Now we are alerted to the fact that those who hear its message are always already implicated in that of which it speaks. The logic of the apocalyptic gospel is thus never one of possibility. It does not take the form “if . . . then,” and it is not an offer to be realized only on its acceptance.

o, for example, Martyn restates the primary message of Galatians simply as ‘”God has done it!”  . . [And] there are two echoes: ‘You are to live it out!’ and ‘You are to live it out because God has done it and because God will do it!’ Such a gospel, as de Boer says, “has little or nothing to do with a decision human beings must make, but everything to do with a decision God has already made on their behalf,” which is identified with God’s enactment of salvation in Christ. Reconciliation is real, and so God’s gracious justification establishes our “true position in the world” without awaiting our permission.

Two observations here: (1) this means apart from human will one is saved, and thus there is an implicit universalism (not as potential but as reality), and (2) this theology cannot escape supersessionism or even colonizing of all other faiths. God has done it means God has saved the Torah observant who is non-messianic in faith through God’s revelation in Christ. If it is altogether new, then the old (Judaism) is now taken to a new level or, more consistently, undone and reconfigured in Christ.

These points aside, What about DB?

Ziegler contends two themes of apocalyptic are characteristic of DB’s ethics and theology, and Ziegler is right on DB’s characteristic themes (though I’m not sure I’d call his ethics apocalyptic so much as Christocentric, and there’s a difference in framing in these two terms):

What Bonhoeffer said of Discipleship is no less true of the Ethics that followed it. Here too justification shows itself to be central to the proceedings. Bonhoeffer distinctly expounds the doctrine through the interplay of three central categories: revelation, reconciliation, and reality. And these categories are freighted with the logic of Pauline apocalyptic. This can be discerned most sharply in the two claims that structure all of Bonhoeffer’s theological ethics: first, that revelation is reconciliation, and second, that the event of reconciliation in Jesus Christ is constitutive of reality.

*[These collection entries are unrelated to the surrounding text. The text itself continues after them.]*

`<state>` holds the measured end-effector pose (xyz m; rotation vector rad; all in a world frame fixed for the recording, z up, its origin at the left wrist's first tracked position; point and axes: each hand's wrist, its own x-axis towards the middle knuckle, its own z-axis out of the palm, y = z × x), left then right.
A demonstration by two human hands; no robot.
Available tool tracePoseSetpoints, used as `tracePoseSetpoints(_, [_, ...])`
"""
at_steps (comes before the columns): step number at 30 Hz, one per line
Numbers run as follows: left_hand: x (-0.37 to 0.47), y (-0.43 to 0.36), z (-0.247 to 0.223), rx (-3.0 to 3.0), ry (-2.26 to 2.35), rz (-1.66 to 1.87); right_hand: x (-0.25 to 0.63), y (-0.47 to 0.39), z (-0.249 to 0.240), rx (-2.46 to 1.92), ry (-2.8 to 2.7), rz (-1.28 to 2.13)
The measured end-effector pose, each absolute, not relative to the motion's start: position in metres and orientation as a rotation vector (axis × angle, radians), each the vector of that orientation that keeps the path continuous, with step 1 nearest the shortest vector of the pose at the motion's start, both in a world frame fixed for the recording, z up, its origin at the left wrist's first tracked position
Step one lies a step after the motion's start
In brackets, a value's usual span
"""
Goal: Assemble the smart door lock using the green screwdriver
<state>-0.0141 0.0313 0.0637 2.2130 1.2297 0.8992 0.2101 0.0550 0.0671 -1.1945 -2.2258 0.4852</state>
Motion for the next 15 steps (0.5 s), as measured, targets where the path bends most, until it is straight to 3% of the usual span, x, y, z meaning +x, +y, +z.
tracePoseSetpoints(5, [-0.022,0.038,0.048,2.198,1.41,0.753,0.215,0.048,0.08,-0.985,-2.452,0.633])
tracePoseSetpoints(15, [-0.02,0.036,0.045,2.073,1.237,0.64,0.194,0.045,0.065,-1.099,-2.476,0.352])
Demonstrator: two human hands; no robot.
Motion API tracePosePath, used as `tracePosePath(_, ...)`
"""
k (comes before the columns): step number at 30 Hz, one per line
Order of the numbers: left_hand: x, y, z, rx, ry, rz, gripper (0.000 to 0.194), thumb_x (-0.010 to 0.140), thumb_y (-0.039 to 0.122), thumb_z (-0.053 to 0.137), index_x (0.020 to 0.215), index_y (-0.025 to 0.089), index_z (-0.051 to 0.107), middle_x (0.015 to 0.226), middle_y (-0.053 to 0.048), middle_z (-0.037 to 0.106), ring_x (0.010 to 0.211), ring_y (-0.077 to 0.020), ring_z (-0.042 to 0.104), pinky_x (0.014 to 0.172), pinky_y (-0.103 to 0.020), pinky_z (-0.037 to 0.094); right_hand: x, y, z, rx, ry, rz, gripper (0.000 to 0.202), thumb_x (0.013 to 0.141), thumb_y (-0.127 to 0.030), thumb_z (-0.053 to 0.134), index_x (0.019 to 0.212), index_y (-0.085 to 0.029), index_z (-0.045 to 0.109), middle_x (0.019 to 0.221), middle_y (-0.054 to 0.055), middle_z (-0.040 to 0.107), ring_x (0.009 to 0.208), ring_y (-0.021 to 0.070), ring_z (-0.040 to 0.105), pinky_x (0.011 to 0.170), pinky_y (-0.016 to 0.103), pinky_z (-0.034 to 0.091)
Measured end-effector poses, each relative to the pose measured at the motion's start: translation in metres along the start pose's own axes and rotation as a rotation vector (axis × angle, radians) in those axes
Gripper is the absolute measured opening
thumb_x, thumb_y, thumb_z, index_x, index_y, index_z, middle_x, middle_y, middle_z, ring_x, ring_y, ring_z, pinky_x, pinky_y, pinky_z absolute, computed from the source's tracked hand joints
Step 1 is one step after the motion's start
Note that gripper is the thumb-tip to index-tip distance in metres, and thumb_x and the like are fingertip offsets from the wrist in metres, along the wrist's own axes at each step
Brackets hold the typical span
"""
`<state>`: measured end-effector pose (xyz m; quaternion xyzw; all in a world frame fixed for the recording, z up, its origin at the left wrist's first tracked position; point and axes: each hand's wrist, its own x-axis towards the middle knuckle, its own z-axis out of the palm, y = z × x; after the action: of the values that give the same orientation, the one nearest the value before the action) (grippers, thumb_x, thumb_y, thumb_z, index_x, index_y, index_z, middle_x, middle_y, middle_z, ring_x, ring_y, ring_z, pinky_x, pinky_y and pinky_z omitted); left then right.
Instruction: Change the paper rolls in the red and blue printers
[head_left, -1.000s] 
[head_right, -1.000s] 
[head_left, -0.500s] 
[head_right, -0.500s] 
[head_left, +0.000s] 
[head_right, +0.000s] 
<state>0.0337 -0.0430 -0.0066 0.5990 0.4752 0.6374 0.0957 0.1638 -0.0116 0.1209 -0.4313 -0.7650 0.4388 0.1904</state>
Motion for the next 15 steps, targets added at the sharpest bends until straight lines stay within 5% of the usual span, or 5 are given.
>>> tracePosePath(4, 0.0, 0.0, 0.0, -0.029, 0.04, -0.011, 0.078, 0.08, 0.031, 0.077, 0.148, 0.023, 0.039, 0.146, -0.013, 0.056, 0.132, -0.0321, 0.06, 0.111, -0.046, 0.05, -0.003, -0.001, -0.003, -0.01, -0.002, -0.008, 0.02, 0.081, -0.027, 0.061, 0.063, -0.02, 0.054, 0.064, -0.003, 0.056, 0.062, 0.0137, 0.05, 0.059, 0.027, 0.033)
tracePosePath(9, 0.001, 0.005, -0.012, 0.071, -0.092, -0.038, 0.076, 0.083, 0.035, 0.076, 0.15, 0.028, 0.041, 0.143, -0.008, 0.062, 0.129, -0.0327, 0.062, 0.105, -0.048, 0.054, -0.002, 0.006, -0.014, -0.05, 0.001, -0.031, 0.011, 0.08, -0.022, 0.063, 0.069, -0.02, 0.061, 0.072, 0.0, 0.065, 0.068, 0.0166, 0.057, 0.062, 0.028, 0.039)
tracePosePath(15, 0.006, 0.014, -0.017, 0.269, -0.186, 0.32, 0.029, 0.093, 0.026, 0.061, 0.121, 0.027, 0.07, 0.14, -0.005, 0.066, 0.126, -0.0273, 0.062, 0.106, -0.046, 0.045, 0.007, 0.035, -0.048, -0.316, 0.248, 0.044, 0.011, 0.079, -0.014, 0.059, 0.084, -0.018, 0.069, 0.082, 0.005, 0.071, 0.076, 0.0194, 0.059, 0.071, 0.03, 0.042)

The realism that Bonhoeffer sets over against all idealism in church and theology is thus apocalyptic. Since “revelation gives itself without precondition and is alone able to place one into reality,” he says, serious theological ethics, no less than dogmatics, must struggle for forms of thinking appropriate to God’s apocalypse in Christ Jesus. The ages having turned, Christians are alert to the fact that they stand together with all others in a world whose reality has been both taken apart and put back together with effect by God’s redemptive triumph through the cross: it has become Christ-reality.